When training the models I noticed that the checkpoint files were being corrupted. I found a closed issue on the repo: #78 stating that Tensorflow’s Saver class was updated so you’ll need to change line 136 in /src/optimize.py.

The script for training all of the networks on an HPC with a SLURM job scheduler is below, and can be run with bash fastTrainer.bash <image_path> <out_path> <test_path>. Simply clone lengstrom/fast-style-transfer and create three folders inside. Create a sub-directory where you’ll put all the style images you want to train, another sub-directory for the output (.ckpt files used to style your .mp4 videos), and a test sub-directory for the model. As a default I used the chicago for training and I’m not entirely sure if that makes a difference.

!/bin/bash
#$ -pwd

# bash fastTrainer.bash /images/ /outpath/ /testpath/
##
## An embarrassingly parallel script to train many style transfer networks on a HPC
## Access to SLURM job scheduler and fast-style-transfer is required to run this program.
## The three mandatory pathways must be specified in the indicated order.

IMG=$(readlink -f "${1%/}")     # path_to_train_images
OUT_DIR=$(readlink -f "${2%/}")  # path_to_checkpoints
TEST=$(readlink -f "${3%/}")  # path_to_tests

mkdir -p ${OUT_DIR}/jobs

JID=0   # job ID for SLURM job name

for f in ${IMG}/*; do

        let JID=(JID+1)

  cat > ${OUT_DIR}/jobs/style_${JID}.bash << EOT # write job information for each job
#!/bin/bash
#SBATCH --gres=gpu:1        # request GPU
#SBATCH --cpus-per-task=2   # maximum CPU cores per GPU request
#SBATCH --time=00:01:00     # request 8 hours of walltime
#SBATCH --job-name="fst_${JID}"
#SBATCH --output=${OUT_DIR}/jobs/%N-%j.out  # %N for node name, %j for jobID

### JOB SCRIPT BELLOW ###

# Load Modules
module load python/2.7.14
module load scipy-stack
source tensorflow/bin/activate

mkdir ${OUT_DIR}/${JID}
mkdir ${TEST}/${JID}

python style.py --style $f \
  --checkpoint-dir ${OUT_DIR}/${JID} \
  --test examples/content/chicago.jpg \
  --test-dir ${OUT_DIR}/${JID} \
  --content-weight 1.5e1 \
  --checkpoint-iterations 1000 \
  --batch-size 20

EOT
  chmod 754 $(readlink -f "${OUT_DIR}")/jobs/style_${JID}.bash
  sbatch $(readlink -f "${OUT_DIR}")/jobs/style_${JID}.bash
done

What I learned

Now Sean Dorrance Kelly might argue I’m using the machines “creativity” as a subsititute for my own but I would disagree since there was a fair amount of creativity in selecting images to train models on and the editing itself. That being said an AI generated work of art recently sold for $432,500 at Christie’s (the first auction house to offer a piece of art created by an algorithm).
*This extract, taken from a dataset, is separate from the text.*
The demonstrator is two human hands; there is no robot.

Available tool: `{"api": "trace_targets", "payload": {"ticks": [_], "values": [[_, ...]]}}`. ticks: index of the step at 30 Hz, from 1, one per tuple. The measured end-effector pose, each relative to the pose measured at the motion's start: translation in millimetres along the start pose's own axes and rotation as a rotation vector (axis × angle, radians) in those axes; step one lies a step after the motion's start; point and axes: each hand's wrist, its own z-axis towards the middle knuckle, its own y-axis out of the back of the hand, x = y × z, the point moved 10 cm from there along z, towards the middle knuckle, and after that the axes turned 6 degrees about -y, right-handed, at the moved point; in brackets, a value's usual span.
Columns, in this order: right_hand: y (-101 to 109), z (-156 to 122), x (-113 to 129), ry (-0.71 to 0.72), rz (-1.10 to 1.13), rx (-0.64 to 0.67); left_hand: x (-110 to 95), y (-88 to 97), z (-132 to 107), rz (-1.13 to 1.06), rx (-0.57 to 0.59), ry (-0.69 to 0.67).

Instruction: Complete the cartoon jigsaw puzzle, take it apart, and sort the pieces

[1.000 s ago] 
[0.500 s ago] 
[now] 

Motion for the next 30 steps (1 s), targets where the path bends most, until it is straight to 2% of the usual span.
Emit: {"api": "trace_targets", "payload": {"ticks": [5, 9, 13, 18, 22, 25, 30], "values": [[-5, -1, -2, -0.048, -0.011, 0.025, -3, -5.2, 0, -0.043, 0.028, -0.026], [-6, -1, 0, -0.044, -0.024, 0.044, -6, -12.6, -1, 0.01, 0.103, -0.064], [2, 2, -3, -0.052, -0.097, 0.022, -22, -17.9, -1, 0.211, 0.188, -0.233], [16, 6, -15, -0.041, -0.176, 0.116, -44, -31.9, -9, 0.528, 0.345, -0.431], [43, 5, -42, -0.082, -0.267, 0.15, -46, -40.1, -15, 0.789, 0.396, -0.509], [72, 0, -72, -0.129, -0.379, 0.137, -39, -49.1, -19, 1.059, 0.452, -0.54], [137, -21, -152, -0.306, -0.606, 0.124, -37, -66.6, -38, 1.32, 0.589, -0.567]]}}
Besides the opportunity to exercise my right-brain, it was a good chance to gain some experience with tensorflow and python. This project was also illuminating because it made the hidden layers of networks more comprehensible by literally allowing me to see how neural networks are performing!

I think the field of Feature visualization is exciting because it allows to peer behind the curtain and see how networks learn to classify images accurately. Take for example the Activation atlas which reveals visual abstractions within a model. It gives a global view of a dataset by showing feature visualization of averaged activation values from a neural network.

As an analogy, while the 26 letters in the alphabet provide a basis for English, seeing how letters are commonly combined to make words gives far more insight into the concepts that can be expressed than the letters alone. Similarly, activation atlases give us a bigger picture view by showing common combinations of neurons.

In a perfect world the artist/user should have control over the decisions made by the algorithm. For example, to specify spatially varying styles to use, so that different rendering styles are used in different parts of the image, or to specify positions of individuial strokes. However, training these models is still too slow to be useful in an interactive application.